Oui, avec une prudence urbaine normale. Les principaux risques sont les pickpockets dans les marchés bondés et lors des événements sur la place, plus les habituels problèmes nocturnes près de la zone de bars. Gardez les objets de valeur hors de vue, utilisez les taxis par appli après la nuit tombée, et évitez les voitures de rue non identifiées la nuit. La violence contre les touristes est rare.

Quelle est la façon la moins chère de bien manger à Cusco ?

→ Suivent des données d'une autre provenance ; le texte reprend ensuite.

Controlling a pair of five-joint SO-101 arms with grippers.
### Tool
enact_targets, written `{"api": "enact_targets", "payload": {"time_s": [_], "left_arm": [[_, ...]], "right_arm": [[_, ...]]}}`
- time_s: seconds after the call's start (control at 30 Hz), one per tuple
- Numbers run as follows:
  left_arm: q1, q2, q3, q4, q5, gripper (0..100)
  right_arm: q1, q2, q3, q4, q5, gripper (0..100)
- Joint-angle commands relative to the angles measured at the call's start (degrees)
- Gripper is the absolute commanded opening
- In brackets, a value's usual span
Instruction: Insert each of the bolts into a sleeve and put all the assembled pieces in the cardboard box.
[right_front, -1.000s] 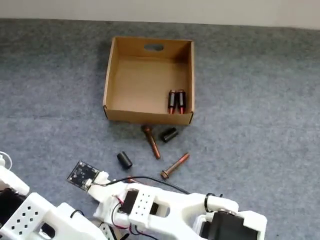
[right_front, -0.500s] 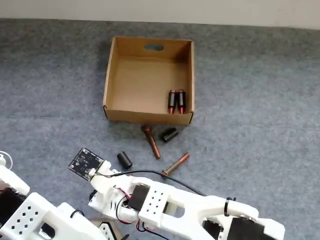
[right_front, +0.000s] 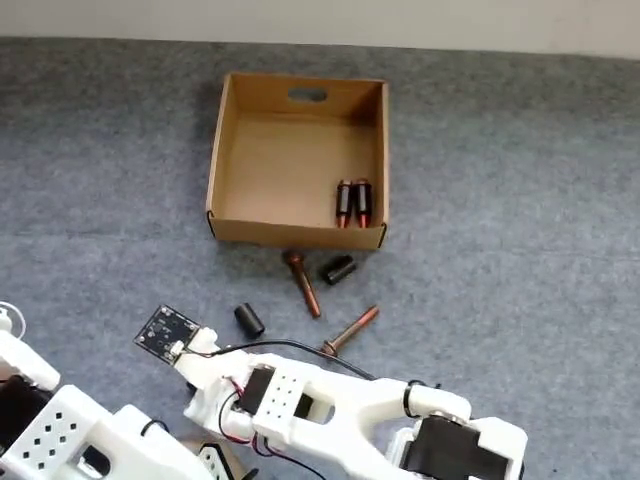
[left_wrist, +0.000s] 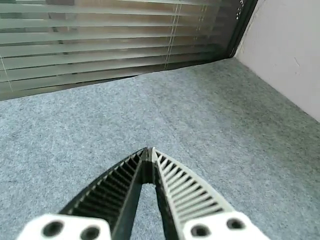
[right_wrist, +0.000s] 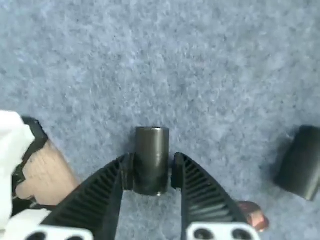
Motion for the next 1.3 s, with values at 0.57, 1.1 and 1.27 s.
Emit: {"api": "enact_targets", "payload": {"time_s": [0.57, 1.1, 1.27], "left_arm": [[2.51, -1.01, -2.51, 4.13, -0.09, 2], [41.71, -0.48, 14.46, 11.96, -17.93, 2], [46.37, -0.48, 20.0, 10.9, -17.76, 2]], "right_arm": [[20.35, -35.03, -1.8, 19.74, 1.67, 0.5], [65.89, -51.56, 14.02, 37.76, 12.75, 0.5], [68.26, -49.45, 15.96, 37.67, 12.75, 0.5]]}}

Le menú déjeuner fixe — soupe, plat et boisson pour S/10–18 — dans les restaurants du quotidien à un ou deux pâtés de maisons de la Plaza de Armas, et les stands de plats cuisinés à l’intérieur du marché San Pedro, où un caldo nourrissant ou un jus coûte S/6–10. Évitez les restaurants à balcon de la place, qui facturent une prime pour la vue.

Peut-on voir le Machu Picchu en excursion à la journée depuis Cusco ?

C’est possible mais long. Les trains partent principalement d’Ollantaytambo dans la Vallée sacrée, donc une excursion à la journée signifie un transfert routier matinal, un train, la visite du site et le retour — une journée de plus de 14 heures. La plupart des voyageurs passent plutôt une nuit à Aguas Calientes. Voyez /destinations/machu-picchu/ pour la logistique réaliste.